As the most common form of mutual or group managed, investment fund, equity funds allow investors to invest in a pool of stocks. Investment managers determine the allocation of equities within the fund based upon research, the stated allocation guidelines of the fund and changing market conditions.
In general, equity funds are categorized according to either their investment criterion or their target stocks. The most general categories of funds range from small cap (defined as firms with lower market valuations) to large cap funds. There are also specific funds which take a balanced approach with a mixture of companies that fit more generally quantitative requirements such as book value relative to price and earnings ratios, along with industry-specific funds to facilitate investments in individual verticals.
Another common form of equity fund is index funds which allow investors to purchase access to a broad basket of funds. These funds allocate investment funds to mirror the relative values of a set of stocks on a specific index, such as the Dow Jones Industrial Index, the NASDAQ Market, the NYSE or one of the many specialized indices which track investments today.
Many investors favor index funds since they broaden diversification and lower management fees, since they only require calibrated re-adjustment rather than active management. Making an informed portfolio allocation decision requires investors to understand the individual strategy, goals and regulations that cover equity investments.
A Brief History of Equity Funds
Today, equity funds are a common investment vehicle utilized by individual and institutional investors alike. Designed to allow individual investors access to the trading and allocation expertise of professional investors, modern mutual funds gained prominence in the wake of the Great Depression. Individual investors sought more guidance and transparency into investment precisions, and the Securities Exchange Act of 1934 helped to ensure mutual funds were regulated to safeguard investors. While broadening the diversity of investments, equity funds allowed individual investors to properly risk-adjust their portfolios without requiring large individual stock holdings.
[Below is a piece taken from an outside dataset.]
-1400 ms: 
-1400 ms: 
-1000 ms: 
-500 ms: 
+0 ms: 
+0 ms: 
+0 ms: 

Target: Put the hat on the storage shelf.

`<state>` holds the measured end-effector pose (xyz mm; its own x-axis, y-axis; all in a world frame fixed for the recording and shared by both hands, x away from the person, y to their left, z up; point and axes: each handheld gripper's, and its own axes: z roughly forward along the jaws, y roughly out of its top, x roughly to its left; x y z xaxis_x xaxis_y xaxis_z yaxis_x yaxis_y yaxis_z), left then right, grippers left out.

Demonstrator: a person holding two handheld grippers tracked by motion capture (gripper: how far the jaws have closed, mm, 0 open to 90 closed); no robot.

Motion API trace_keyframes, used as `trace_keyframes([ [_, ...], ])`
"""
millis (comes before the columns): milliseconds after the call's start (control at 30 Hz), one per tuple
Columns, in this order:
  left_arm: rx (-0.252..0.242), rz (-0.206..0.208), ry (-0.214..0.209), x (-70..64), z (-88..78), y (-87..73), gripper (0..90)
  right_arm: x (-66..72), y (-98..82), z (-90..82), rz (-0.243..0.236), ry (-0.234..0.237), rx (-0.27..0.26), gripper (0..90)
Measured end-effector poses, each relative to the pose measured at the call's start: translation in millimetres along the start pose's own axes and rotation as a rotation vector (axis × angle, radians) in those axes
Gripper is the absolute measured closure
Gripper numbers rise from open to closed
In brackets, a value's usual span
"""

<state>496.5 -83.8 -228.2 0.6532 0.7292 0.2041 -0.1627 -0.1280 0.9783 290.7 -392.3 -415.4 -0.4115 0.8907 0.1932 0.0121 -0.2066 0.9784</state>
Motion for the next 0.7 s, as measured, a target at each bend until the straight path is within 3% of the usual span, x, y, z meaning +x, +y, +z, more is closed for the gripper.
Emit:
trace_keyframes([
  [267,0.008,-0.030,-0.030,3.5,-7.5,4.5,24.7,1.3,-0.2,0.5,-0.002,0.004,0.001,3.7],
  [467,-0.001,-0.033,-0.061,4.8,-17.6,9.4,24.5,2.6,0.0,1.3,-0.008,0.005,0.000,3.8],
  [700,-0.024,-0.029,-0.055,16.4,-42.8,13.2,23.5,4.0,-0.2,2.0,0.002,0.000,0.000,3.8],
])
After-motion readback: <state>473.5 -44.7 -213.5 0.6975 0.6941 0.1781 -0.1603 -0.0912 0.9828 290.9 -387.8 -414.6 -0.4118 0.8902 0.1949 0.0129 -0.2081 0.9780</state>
The funds continued to grow in prominence over the decades, as new innovations such as specialized industry funds, index funds and international market funds gained prominence. Leading investment companies offered open contribution equity funds for individual investors to contribute 401(k) and IRA retirement funds in order to broaden their investment basis. Registered funds are required to report historical results, quarterly portfolio allocation decisions and management fees to the SEC (Securities and Exchange Commission) to help investors make informed investment decisions today.
How Different Types of Equity Funds Work in Modern Markets
Broadly defined, specific equity funds are categorized according to the size of companies targeted their investment strategy and the specific criterion which inform investment decisions. According to investor's individual goals, one can find equity funds which focus on growth, income, stock value and specific markets or verticals. Finding the right balance of equity funds relative to one's long run investment goals can help individuals broaden the base of individual portfolios.
Growth funds organize investments into stocks based upon the promise of increased future earnings, which, in turn, will increase future stock prices. Based upon a combination of market research, trends and speculation growth funds often focus on technology companies, firms in emerging markets and smaller firms with expansion goals.
By contrast, a value fund focuses on established companies trading at a discount to their projected future book value - by identifying companies believed to be trading at a discount, firms can benefit from potential increases in future stock prices. Another specialized form of value fund is an income fund which aims to help investors benefit from companies which return value to stockholders in the form of dividends or stock buyback plans.